- [What needs to be done]: All records below are to be set down exactly, each character intact.

- [Records for this exercise]:
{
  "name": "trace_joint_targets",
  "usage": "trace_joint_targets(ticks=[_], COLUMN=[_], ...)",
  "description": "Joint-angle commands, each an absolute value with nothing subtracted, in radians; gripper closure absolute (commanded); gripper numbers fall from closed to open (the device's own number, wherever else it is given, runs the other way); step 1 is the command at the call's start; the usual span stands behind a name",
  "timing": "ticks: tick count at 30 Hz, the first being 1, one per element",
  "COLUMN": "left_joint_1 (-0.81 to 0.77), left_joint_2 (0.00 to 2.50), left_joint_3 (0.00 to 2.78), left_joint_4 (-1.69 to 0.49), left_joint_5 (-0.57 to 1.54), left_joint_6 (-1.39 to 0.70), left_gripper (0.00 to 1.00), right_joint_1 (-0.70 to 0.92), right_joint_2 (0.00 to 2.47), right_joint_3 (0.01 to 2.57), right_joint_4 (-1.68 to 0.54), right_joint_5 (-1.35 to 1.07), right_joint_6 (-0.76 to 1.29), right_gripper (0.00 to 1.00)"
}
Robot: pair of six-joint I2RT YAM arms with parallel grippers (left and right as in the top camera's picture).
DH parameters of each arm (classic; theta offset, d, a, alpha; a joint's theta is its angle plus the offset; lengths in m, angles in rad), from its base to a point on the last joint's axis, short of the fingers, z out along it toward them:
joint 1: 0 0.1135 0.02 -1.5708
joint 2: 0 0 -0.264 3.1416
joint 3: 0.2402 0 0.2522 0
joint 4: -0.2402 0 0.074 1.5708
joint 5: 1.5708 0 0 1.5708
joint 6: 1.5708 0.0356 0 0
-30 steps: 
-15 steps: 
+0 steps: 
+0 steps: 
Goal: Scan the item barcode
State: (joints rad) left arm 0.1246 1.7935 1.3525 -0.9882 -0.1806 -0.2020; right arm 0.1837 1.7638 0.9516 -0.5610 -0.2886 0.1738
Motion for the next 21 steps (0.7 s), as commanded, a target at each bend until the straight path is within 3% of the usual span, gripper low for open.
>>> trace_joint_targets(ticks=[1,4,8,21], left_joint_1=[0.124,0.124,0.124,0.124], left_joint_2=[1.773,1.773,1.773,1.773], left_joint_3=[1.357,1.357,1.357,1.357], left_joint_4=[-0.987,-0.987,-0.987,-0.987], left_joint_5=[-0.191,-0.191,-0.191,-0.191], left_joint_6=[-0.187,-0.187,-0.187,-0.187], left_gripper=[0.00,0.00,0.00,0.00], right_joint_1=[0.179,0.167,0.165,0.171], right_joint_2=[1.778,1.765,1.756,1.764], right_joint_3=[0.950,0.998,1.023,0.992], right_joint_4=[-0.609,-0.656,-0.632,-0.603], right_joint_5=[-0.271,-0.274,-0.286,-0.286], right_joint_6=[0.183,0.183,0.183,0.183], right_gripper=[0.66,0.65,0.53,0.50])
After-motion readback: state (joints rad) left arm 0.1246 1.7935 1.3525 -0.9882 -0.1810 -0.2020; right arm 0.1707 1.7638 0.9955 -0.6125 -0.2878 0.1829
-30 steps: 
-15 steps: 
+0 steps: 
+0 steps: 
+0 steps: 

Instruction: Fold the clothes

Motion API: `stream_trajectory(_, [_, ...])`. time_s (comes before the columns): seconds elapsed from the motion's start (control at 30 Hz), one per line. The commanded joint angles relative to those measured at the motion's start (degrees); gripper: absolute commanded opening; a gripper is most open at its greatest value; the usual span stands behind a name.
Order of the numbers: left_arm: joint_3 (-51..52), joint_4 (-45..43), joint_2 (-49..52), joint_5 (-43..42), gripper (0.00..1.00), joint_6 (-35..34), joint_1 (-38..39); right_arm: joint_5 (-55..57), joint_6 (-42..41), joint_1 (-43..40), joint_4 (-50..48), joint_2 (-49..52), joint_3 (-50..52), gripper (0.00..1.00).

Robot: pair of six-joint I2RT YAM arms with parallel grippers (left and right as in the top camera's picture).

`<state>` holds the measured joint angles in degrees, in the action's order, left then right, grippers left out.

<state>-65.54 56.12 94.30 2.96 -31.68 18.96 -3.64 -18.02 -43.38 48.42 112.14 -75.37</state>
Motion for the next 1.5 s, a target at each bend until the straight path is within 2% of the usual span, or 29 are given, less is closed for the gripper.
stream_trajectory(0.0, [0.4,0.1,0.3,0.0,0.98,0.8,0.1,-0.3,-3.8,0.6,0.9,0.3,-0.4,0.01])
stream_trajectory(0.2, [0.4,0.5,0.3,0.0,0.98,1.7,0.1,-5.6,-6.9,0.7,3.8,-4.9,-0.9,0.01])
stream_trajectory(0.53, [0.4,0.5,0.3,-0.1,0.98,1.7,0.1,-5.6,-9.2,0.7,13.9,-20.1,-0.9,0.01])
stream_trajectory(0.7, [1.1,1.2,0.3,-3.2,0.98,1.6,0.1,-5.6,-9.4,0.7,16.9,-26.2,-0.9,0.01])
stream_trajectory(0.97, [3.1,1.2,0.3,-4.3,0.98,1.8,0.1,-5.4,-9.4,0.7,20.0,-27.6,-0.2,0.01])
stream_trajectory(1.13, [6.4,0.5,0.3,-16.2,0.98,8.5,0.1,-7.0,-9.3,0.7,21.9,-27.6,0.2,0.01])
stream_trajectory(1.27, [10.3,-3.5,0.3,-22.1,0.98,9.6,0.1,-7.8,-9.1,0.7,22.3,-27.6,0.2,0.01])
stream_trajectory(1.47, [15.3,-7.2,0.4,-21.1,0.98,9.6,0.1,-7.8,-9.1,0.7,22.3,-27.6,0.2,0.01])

- [Response below]:
{
  "name": "trace_joint_targets",
  "usage": "trace_joint_targets(ticks=[_], COLUMN=[_], ...)",
  "description": "Joint-angle commands, each an absolute value with nothing subtracted, in radians; gripper closure absolute (commanded); gripper numbers fall from closed to open (the device's own number, wherever else it is given, runs the other way); step 1 is the command at the call's start; the usual span stands behind a name",
  "timing": "ticks: tick count at 30 Hz, the first being 1, one per element",
  "COLUMN": "left_joint_1 (-0.81 to 0.77), left_joint_2 (0.00 to 2.50), left_joint_3 (0.00 to 2.78), left_joint_4 (-1.69 to 0.49), left_joint_5 (-0.57 to 1.54), left_joint_6 (-1.39 to 0.70), left_gripper (0.00 to 1.00), right_joint_1 (-0.70 to 0.92), right_joint_2 (0.00 to 2.47), right_joint_3 (0.01 to 2.57), right_joint_4 (-1.68 to 0.54), right_joint_5 (-1.35 to 1.07), right_joint_6 (-0.76 to 1.29), right_gripper (0.00 to 1.00)"
}
Robot: pair of six-joint I2RT YAM arms with parallel grippers (left and right as in the top camera's picture).
DH parameters of each arm (classic; theta offset, d, a, alpha; a joint's theta is its angle plus the offset; lengths in m, angles in rad), from its base to a point on the last joint's axis, short of the fingers, z out along it toward them:
joint 1: 0 0.1135 0.02 -1.5708
joint 2: 0 0 -0.264 3.1416
joint 3: 0.2402 0 0.2522 0
joint 4: -0.2402 0 0.074 1.5708
joint 5: 1.5708 0 0 1.5708
joint 6: 1.5708 0.0356 0 0
-30 steps: 
-15 steps: 
+0 steps: 
+0 steps: 
Goal: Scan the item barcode
State: (joints rad) left arm 0.1246 1.7935 1.3525 -0.9882 -0.1806 -0.2020; right arm 0.1837 1.7638 0.9516 -0.5610 -0.2886 0.1738
Motion for the next 21 steps (0.7 s), as commanded, a target at each bend until the straight path is within 3% of the usual span, gripper low for open.
>>> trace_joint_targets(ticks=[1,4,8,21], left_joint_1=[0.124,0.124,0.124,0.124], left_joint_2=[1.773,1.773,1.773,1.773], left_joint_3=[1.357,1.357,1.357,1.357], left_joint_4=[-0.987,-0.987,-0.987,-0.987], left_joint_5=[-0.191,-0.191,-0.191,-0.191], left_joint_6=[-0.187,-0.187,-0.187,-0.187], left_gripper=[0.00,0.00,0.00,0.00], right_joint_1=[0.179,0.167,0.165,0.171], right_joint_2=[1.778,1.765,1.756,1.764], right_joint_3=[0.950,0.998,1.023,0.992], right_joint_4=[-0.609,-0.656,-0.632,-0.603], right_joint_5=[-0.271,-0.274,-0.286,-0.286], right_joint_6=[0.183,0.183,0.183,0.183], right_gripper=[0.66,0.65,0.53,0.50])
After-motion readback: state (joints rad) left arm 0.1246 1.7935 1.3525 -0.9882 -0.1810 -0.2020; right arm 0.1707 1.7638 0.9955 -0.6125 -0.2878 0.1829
-30 steps: 
-15 steps: 
+0 steps: 
+0 steps: 
+0 steps: 

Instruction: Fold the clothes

Motion API: `stream_trajectory(_, [_, ...])`. time_s (comes before the columns): seconds elapsed from the motion's start (control at 30 Hz), one per line. The commanded joint angles relative to those measured at the motion's start (degrees); gripper: absolute commanded opening; a gripper is most open at its greatest value; the usual span stands behind a name.
Order of the numbers: left_arm: joint_3 (-51..52), joint_4 (-45..43), joint_2 (-49..52), joint_5 (-43..42), gripper (0.00..1.00), joint_6 (-35..34), joint_1 (-38..39); right_arm: joint_5 (-55..57), joint_6 (-42..41), joint_1 (-43..40), joint_4 (-50..48), joint_2 (-49..52), joint_3 (-50..52), gripper (0.00..1.00).

Robot: pair of six-joint I2RT YAM arms with parallel grippers (left and right as in the top camera's picture).

`<state>` holds the measured joint angles in degrees, in the action's order, left then right, grippers left out.

<state>-65.54 56.12 94.30 2.96 -31.68 18.96 -3.64 -18.02 -43.38 48.42 112.14 -75.37</state>
Motion for the next 1.5 s, a target at each bend until the straight path is within 2% of the usual span, or 29 are given, less is closed for the gripper.
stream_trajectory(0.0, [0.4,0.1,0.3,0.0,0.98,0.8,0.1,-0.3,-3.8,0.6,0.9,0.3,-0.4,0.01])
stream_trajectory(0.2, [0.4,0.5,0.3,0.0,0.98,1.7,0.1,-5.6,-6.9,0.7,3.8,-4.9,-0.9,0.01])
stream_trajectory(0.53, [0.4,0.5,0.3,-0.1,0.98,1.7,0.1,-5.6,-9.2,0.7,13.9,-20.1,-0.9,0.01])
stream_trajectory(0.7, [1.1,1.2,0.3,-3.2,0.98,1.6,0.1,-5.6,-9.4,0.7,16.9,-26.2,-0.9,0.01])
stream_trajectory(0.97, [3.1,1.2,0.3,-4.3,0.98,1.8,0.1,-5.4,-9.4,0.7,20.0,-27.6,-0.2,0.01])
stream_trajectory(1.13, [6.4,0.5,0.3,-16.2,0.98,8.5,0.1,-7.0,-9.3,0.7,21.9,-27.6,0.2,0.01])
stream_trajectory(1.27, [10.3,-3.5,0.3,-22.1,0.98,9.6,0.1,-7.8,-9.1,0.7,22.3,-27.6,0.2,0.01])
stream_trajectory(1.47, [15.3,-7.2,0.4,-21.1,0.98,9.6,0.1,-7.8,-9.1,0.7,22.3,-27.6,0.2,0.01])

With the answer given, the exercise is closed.